O homem teve sempre muitos aduladores e não poucos detractores. Facilmente passamos dos cantos de sereia do super-homem aos infaustos lamentos do infra-homem. Porém, após uma longa história de encantos e desencantos, podemos dizer que o herói dos nossos contemporâneos não é o homem ilustrado, nem o escravo activo hegeliano, nem o super-homem de Nietzsche, nem Prometeu roubando fogo aos deuses, nem o demónio engajador industrioso mas tão-somente o homem concreto, de carne e osso, com as suas grandezas e misérias. Os nossos contemporâneos desconfiam das solenes lições académicas, mas rendem-se às grandes convicções existenciais. Comovem-se diante da lógica do discurso, mas é a evidência da acção e da coerência que os move.
Se o homem traz consigo o gérmen da destruição, do terror e da peste, é também portador do gérmen da bondade, da compaixão, da ternura e do heroísmo. Impõe-se que a sociedade possibilite condições favoráveis à germinação do bem que existe no homem e sufoque o gérmen demoníaco de que todos somos portadores.
A hipocrisia de muitos contemporâneos alimenta as suas próprias ilusões: crêem-se civilizados e não se atrevem a ver a realidade quotidiana, feita de crueldade e desconfiança generalizada. Astutos, recheiam patéticos discursos com milhões de mortos, de prisioneiros e de gente sem trabalho, quando, afinal, a salvação só poderá vir da confrontação da desgraça com a luz da esperança. Por isso, o primeiro gesto heróico que se pede ao crente e ao homem de boa vontade é olhar o mal de frente, assumi-lo e eliminá-lo.
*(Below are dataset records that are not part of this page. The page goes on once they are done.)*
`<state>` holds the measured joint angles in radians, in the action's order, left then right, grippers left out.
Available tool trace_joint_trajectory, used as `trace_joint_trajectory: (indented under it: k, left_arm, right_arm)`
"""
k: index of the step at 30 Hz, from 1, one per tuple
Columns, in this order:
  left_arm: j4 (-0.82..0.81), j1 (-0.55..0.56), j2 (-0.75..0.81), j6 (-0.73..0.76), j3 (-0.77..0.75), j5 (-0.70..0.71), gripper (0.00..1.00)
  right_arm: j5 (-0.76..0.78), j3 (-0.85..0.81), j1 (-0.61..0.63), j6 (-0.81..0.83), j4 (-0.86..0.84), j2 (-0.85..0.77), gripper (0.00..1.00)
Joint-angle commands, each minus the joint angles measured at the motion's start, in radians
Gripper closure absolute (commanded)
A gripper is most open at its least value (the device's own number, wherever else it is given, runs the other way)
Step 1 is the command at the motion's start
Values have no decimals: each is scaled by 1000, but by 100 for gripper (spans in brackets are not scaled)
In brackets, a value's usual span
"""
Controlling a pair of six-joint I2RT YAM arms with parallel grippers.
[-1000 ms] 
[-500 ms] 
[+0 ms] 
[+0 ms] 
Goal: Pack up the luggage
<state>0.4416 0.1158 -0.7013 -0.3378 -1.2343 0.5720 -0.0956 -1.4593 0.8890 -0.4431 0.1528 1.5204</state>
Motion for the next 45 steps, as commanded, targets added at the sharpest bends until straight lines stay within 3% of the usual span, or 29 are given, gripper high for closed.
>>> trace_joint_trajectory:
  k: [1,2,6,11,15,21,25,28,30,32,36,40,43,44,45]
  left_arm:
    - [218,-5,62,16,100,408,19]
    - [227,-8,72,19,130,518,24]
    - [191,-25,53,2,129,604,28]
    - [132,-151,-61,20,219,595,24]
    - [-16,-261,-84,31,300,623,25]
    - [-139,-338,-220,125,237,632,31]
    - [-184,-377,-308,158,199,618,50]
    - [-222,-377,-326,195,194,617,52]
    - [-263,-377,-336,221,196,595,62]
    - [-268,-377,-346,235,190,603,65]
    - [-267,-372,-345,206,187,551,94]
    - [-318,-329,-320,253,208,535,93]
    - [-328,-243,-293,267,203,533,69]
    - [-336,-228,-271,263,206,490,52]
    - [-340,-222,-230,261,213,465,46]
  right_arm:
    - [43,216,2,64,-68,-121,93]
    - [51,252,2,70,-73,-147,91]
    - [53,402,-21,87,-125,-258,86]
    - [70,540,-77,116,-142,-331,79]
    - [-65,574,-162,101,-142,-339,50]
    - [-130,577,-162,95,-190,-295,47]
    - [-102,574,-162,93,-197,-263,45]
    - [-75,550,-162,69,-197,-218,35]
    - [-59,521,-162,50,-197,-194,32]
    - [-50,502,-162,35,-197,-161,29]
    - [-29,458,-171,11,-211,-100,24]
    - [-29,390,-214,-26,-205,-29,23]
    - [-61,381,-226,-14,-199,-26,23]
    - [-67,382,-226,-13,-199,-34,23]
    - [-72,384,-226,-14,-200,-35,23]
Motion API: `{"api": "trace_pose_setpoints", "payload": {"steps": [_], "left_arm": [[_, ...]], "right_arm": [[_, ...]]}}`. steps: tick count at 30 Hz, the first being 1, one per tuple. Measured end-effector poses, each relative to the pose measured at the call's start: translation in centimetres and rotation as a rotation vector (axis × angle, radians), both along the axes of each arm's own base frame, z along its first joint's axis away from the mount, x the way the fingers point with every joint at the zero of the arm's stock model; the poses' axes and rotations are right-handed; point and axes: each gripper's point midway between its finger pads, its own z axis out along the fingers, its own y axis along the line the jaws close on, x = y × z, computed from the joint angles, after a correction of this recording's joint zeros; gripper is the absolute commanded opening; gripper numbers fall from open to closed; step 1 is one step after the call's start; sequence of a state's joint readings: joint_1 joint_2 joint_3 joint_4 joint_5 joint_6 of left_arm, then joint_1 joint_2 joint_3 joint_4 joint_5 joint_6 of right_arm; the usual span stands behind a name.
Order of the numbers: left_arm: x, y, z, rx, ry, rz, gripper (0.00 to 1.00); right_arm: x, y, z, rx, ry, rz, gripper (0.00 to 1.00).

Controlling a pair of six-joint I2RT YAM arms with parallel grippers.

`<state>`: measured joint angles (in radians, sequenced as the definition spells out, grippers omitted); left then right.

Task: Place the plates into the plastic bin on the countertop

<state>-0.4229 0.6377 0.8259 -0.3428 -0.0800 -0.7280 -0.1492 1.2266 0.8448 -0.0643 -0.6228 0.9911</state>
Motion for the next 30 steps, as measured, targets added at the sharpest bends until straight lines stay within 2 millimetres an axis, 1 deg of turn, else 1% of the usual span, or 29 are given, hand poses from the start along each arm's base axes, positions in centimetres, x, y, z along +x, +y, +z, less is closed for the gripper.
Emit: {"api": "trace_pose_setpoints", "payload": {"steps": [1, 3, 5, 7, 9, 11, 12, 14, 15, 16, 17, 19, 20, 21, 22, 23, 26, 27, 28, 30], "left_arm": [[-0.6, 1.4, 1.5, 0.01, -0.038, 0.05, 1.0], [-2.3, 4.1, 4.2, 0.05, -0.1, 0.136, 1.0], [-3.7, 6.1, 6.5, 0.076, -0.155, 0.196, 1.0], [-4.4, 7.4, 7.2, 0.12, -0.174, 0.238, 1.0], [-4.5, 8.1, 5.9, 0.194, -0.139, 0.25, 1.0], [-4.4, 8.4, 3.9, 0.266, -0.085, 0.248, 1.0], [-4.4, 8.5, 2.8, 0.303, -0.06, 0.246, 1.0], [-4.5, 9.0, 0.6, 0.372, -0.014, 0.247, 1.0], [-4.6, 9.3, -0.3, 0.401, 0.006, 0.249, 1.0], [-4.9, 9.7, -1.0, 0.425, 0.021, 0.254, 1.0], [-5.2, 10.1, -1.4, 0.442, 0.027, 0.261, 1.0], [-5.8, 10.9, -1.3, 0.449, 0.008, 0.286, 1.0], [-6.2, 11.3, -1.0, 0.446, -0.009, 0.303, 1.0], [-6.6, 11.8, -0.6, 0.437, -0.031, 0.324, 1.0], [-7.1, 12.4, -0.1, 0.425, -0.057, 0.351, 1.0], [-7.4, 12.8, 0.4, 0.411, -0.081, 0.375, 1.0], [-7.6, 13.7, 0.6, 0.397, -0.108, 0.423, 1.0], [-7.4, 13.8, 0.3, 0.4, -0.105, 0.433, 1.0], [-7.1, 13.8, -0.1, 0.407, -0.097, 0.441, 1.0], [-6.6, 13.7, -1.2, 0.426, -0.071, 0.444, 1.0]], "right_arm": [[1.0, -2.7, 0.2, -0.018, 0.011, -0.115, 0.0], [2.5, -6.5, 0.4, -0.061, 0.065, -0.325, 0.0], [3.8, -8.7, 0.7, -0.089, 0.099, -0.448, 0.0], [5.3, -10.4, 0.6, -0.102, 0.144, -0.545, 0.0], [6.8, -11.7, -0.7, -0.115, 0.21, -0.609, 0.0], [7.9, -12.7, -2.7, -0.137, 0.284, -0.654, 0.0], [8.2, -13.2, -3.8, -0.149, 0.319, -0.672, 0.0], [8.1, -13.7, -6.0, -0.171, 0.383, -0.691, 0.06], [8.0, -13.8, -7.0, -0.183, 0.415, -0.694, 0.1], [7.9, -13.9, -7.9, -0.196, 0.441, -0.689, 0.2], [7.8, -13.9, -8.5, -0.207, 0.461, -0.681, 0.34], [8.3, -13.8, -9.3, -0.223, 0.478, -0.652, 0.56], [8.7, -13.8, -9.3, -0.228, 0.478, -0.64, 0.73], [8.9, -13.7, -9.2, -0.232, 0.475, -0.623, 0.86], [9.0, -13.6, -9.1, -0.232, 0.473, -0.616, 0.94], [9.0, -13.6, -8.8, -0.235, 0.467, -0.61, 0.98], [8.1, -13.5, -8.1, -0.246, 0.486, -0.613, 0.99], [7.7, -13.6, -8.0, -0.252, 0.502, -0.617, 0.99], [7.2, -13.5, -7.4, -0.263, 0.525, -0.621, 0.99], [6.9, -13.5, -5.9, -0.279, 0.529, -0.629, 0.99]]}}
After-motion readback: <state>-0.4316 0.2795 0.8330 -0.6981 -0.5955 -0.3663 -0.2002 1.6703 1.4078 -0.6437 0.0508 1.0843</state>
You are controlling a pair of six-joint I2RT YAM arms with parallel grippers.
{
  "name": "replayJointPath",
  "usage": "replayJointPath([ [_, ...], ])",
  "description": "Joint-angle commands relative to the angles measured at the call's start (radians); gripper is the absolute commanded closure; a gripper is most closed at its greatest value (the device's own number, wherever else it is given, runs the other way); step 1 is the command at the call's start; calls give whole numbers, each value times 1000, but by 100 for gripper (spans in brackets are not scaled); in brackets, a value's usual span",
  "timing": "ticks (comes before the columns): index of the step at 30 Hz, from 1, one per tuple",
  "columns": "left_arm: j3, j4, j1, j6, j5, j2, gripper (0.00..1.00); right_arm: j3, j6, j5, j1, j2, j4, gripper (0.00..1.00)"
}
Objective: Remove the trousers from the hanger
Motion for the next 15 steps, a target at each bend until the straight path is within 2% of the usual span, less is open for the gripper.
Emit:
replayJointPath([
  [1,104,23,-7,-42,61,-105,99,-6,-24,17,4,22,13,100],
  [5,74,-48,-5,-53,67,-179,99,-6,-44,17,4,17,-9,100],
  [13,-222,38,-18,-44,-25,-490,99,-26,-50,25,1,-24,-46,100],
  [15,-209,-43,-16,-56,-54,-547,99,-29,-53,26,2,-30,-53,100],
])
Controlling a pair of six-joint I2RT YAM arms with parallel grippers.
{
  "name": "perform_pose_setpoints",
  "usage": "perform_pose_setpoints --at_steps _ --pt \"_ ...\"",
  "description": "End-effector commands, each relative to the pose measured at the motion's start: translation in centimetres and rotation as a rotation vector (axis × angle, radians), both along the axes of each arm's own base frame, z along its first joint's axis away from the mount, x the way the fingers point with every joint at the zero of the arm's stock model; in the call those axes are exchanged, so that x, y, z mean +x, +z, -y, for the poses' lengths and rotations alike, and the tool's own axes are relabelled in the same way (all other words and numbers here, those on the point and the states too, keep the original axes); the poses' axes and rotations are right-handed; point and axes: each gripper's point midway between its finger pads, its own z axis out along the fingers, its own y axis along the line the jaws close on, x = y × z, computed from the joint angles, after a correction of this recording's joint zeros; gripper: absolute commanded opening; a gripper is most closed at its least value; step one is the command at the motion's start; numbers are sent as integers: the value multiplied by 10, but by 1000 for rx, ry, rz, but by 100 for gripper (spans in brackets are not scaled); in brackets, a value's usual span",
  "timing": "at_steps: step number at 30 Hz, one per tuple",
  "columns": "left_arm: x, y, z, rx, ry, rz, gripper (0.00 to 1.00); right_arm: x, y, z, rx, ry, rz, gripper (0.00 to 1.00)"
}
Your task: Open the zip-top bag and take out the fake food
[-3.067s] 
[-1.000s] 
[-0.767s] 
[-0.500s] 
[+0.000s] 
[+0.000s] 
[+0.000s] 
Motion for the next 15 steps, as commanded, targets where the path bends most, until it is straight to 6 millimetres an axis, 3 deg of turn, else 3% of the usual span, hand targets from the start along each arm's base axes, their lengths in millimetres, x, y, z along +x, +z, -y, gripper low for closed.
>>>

Acima do heroísmo da razão, acima da segurança que pode vir da ciência e dos resultados laboratoriais deve pairar o heroísmo de se ser homem total. Só assim venceremos definitivamente o materialismo, o cepticismo, o derrotismo e as múltiplas degradações que nos espreitam.
Nesta época, que proclama o ocaso das ideologias e de todos os grandes sistemas filosóficos e sociais, importa manter uma grande lucidez de espírito e um grande domínio temperamental para descobrirmos e vivermos o prodígio da vida. E da vida é que havemos de aprender; as escolas, normalmente, preparam para um mundo que já não existe. É evidente que a cultura é um grande património do espírito humano, mas, como tudo o que é humano, impõe-se que também ela seja uma força activa e não um refugo de museu.